Hollywood: the extreme parkour team whose challenging jumps drew the attention of the film industry

storror 1
The septet of British Parkour specialists have accumulated over 600 million views Youtube and also worked on a Hollywood movie.
The group, which started on 10/10/10, celebrates its tenth anniversary this year and has traveled the world over the past decade, from Seoul to Madrid (one of the favorite destinations). But with the world inside confinement changes have been made.

They should be filming in Nepal, but are instead looking for ways to create content from home.

Living separately, the members of Storror filmed the videos themselves and then edited the footage together. But creating engaging content for their fans without encouraging them to break blocking rules is a fine line.

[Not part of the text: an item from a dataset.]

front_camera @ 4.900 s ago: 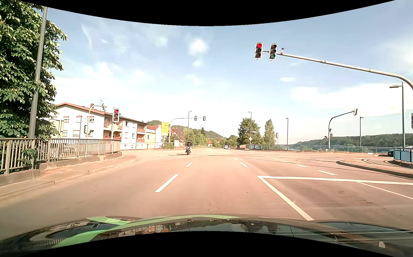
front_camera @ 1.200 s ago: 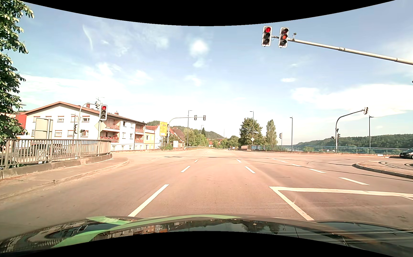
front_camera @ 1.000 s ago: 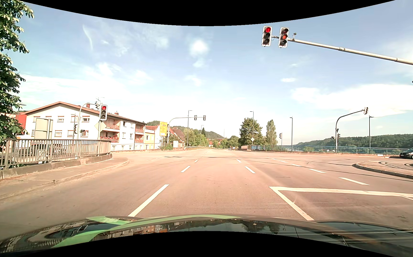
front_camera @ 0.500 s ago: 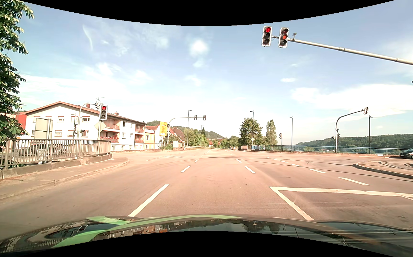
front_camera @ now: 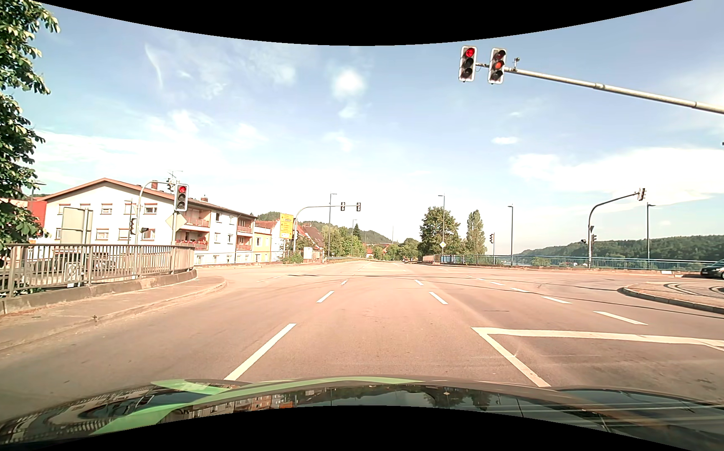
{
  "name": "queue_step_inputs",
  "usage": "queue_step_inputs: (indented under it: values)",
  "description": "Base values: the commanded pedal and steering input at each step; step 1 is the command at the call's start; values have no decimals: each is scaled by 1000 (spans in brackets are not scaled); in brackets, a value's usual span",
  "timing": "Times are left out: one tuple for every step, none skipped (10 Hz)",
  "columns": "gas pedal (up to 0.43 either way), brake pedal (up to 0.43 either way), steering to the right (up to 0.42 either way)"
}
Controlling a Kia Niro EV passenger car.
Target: Follow the waypoints while adhering to traffic rules and regulations
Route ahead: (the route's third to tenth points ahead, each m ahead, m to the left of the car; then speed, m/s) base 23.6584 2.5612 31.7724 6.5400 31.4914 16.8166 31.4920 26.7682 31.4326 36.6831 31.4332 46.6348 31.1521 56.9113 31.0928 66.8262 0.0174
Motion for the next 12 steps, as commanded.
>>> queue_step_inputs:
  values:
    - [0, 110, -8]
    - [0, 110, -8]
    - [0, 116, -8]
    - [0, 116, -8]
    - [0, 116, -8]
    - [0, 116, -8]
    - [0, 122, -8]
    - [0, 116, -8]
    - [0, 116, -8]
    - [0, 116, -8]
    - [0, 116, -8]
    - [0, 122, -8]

“I think it’s part of this whole maturity thing and that we learn to understand our responsibilities, as if we were taking the block seriously,” said Drew Taylor, professional parkour athlete and Storror member Sports of CNN.
While mastery of parkour has gone through years of training, the group – which includes Taylor, Toby Segar, Sacha Powell, Joshua Burnett Blake, Callum Powell and founders, Max and Benj Cave – have also put on seminars for refugee groups.

“I think most of us agree that we have exceeded our greatest expectations of what we wanted to do as a child,” added Taylor.

A member of Storror looks at the streets below.

Going up into the world

Last year the group worked on the set of a Hollywood film after being invited by the award-winning Hollywood director Michael Bay – also director of the “Transformers” trilogy and the “Bad Boys” films – to watch the filming of ” 6 Underground “, his Netflix movie starring Ryan Reynolds and Dave Franco.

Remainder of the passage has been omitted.